▶ _The task_: Go through the listing that follows and write it out exactly. Drop the pictures.

═════ Information shown ═════

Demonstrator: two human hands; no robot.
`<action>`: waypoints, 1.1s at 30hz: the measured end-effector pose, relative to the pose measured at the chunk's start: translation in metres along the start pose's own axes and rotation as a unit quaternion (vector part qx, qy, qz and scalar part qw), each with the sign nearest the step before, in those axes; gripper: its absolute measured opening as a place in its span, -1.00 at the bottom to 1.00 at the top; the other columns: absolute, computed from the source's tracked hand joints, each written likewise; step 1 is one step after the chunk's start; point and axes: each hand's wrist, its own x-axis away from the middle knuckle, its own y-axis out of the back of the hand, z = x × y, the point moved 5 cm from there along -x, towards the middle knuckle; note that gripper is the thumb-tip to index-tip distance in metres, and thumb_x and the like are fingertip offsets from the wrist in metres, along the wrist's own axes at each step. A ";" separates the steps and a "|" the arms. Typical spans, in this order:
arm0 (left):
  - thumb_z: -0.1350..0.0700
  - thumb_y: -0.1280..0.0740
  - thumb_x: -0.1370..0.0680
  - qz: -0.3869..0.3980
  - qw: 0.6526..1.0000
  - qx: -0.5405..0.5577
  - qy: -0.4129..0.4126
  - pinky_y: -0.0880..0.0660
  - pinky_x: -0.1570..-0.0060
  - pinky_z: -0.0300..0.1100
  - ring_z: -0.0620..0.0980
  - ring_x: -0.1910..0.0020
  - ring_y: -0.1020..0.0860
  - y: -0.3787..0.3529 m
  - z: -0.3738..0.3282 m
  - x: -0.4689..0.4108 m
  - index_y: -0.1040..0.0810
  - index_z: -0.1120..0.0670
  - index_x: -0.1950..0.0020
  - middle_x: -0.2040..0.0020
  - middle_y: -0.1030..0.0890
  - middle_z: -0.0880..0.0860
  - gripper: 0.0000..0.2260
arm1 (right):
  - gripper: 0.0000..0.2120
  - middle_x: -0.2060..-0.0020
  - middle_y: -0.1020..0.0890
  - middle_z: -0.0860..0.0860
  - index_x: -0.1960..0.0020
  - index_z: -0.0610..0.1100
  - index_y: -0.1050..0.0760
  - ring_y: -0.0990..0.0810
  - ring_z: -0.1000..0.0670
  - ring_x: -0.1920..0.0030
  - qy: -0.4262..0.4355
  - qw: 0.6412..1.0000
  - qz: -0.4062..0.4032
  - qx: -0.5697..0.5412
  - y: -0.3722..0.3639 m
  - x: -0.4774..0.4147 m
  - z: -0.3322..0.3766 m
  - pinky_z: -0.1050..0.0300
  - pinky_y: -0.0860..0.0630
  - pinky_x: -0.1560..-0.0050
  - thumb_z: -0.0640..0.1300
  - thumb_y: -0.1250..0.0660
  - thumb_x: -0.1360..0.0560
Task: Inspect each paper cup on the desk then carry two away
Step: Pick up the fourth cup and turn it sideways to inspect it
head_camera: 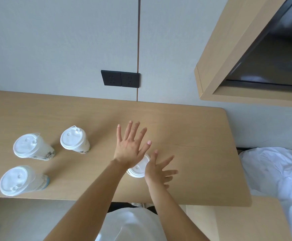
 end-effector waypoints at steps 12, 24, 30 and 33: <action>-0.40 0.19 -0.57 0.064 0.890 0.159 0.422 0.11 -0.57 0.30 0.19 -0.67 0.03 -0.025 0.017 0.060 -0.02 -0.04 -0.69 -0.68 -0.11 0.15 -0.24 | -0.18 -0.65 0.35 -0.22 -0.65 0.25 0.37 0.29 -0.21 -0.67 0.247 0.948 -0.043 0.197 -0.007 -0.021 0.053 -0.37 0.28 -0.58 0.53 0.11 -0.55; -0.42 0.26 -0.53 0.112 0.936 0.112 0.314 0.23 -0.56 0.34 0.19 -0.68 0.17 -0.022 0.023 0.045 0.19 -0.16 -0.68 -0.70 0.00 0.11 -0.26 | -0.21 -0.68 0.21 -0.24 -0.68 0.23 0.25 0.18 -0.19 -0.68 0.218 0.952 -0.080 0.197 -0.014 -0.023 0.049 -0.37 0.20 -0.59 0.50 0.11 -0.56; -0.50 0.39 -0.47 0.098 0.992 -0.072 0.038 0.22 -0.56 0.36 0.17 -0.68 0.06 -0.003 0.036 0.003 0.01 -0.01 -0.69 -0.68 -0.16 0.09 -0.08 | -0.28 -0.69 0.19 -0.21 -0.68 0.23 0.28 0.06 -0.20 -0.69 -0.006 1.000 -0.012 0.016 -0.029 0.007 0.000 -0.28 0.15 -0.63 0.45 0.15 -0.62; -0.45 0.33 -0.57 0.090 0.990 -0.105 -0.034 0.03 -0.55 0.40 0.20 -0.65 -0.14 -0.003 0.028 -0.002 -0.21 0.05 -0.65 -0.59 -0.36 0.14 -0.13 | -0.31 -0.69 0.22 -0.18 -0.68 0.24 0.29 0.08 -0.22 -0.68 -0.037 0.999 -0.002 -0.004 -0.028 0.014 -0.005 -0.28 0.13 -0.63 0.41 0.15 -0.65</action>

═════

▶ _Response for this exercise_:
Demonstrator: two human hands; no robot.
`<action>`: waypoints, 1.1s at 30hz: the measured end-effector pose, relative to the pose measured at the chunk's start: translation in metres along the start pose's own axes and rotation as a unit quaternion (vector part qx, qy, qz and scalar part qw), each with the sign nearest the step before, in those axes; gripper: its absolute measured opening as a place in its span, -1.00 at the bottom to 1.00 at the top; the other columns: absolute, computed from the source's tracked hand joints, each written likewise; step 1 is one step after the chunk's start; point and axes: each hand's wrist, its own x-axis away from the middle knuckle, its own y-axis out of the back of the hand, z = x × y, the point moved 5 cm from there along -x, towards the middle knuckle; note that gripper is the thumb-tip to index-tip distance in metres, and thumb_x and the like are fingertip offsets from the wrist in metres, along the wrist's own axes at each step. A ";" separates the steps and a "|" the arms. Typical spans, in this order:
arm0 (left):
  - thumb_z: -0.1350..0.0700
  - thumb_y: -0.1280..0.0740
  - thumb_x: -0.1370..0.0680
  - qz: -0.3869..0.3980
  - qw: 0.6526..1.0000
  - qx: -0.5405..0.5577
  - qy: -0.4129..0.4126
  - pinky_y: -0.0880..0.0660
  - pinky_x: -0.1570..-0.0060
  - pinky_z: -0.0300..0.1100
  - ring_z: -0.0620..0.0980
  - ring_x: -0.1910..0.0020
  - ring_y: -0.1020..0.0860
  - y: -0.3787..0.3529 m
  - z: -0.3738..0.3282 m
  - x: -0.4689..0.4108 m
  - index_y: -0.1040..0.0810
  - index_z: -0.1120..0.0670
  - index_x: -0.1950..0.0020
  - middle_x: -0.2040..0.0020
  - middle_y: -0.1030..0.0890
  - middle_z: -0.0880..0.0860
  - gripper: 0.0000..0.2260
arm1 (right):
  - gripper: 0.0000..0.2120
  - middle_x: -0.2060..-0.0020
  - middle_y: -0.1020..0.0890
  - middle_z: -0.0860..0.0860
  - index_x: -0.1960..0.0020
  - index_z: -0.0610..0.1100
  - index_y: -0.1050..0.0760
  - ring_y: -0.0990..0.0810
  - ring_z: -0.1000..0.0670
  - ring_x: -0.1920..0.0030
  - qy: -0.4262..0.4355
  - qw: 0.6412..1.0000
  - qz: -0.4062..0.4032
  - qx: -0.5697..0.5412
  - y: -0.3722..0.3639 m
  - x: -0.4774..0.4147 m
  - z: -0.3322..0.3766 m
  - pinky_z: -0.1050..0.0300
  - pinky_y: -0.0860..0.0630
  - pinky_x: -0.1560..-0.0050
  - thumb_z: -0.0640..0.1300
  - thumb_y: -0.1250..0.0660
  - thumb_x: -0.1360..0.0560
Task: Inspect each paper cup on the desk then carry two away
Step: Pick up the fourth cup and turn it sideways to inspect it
head_camera: 
 end-effector waypoints at steps 12, 24, 30 and 33: <action>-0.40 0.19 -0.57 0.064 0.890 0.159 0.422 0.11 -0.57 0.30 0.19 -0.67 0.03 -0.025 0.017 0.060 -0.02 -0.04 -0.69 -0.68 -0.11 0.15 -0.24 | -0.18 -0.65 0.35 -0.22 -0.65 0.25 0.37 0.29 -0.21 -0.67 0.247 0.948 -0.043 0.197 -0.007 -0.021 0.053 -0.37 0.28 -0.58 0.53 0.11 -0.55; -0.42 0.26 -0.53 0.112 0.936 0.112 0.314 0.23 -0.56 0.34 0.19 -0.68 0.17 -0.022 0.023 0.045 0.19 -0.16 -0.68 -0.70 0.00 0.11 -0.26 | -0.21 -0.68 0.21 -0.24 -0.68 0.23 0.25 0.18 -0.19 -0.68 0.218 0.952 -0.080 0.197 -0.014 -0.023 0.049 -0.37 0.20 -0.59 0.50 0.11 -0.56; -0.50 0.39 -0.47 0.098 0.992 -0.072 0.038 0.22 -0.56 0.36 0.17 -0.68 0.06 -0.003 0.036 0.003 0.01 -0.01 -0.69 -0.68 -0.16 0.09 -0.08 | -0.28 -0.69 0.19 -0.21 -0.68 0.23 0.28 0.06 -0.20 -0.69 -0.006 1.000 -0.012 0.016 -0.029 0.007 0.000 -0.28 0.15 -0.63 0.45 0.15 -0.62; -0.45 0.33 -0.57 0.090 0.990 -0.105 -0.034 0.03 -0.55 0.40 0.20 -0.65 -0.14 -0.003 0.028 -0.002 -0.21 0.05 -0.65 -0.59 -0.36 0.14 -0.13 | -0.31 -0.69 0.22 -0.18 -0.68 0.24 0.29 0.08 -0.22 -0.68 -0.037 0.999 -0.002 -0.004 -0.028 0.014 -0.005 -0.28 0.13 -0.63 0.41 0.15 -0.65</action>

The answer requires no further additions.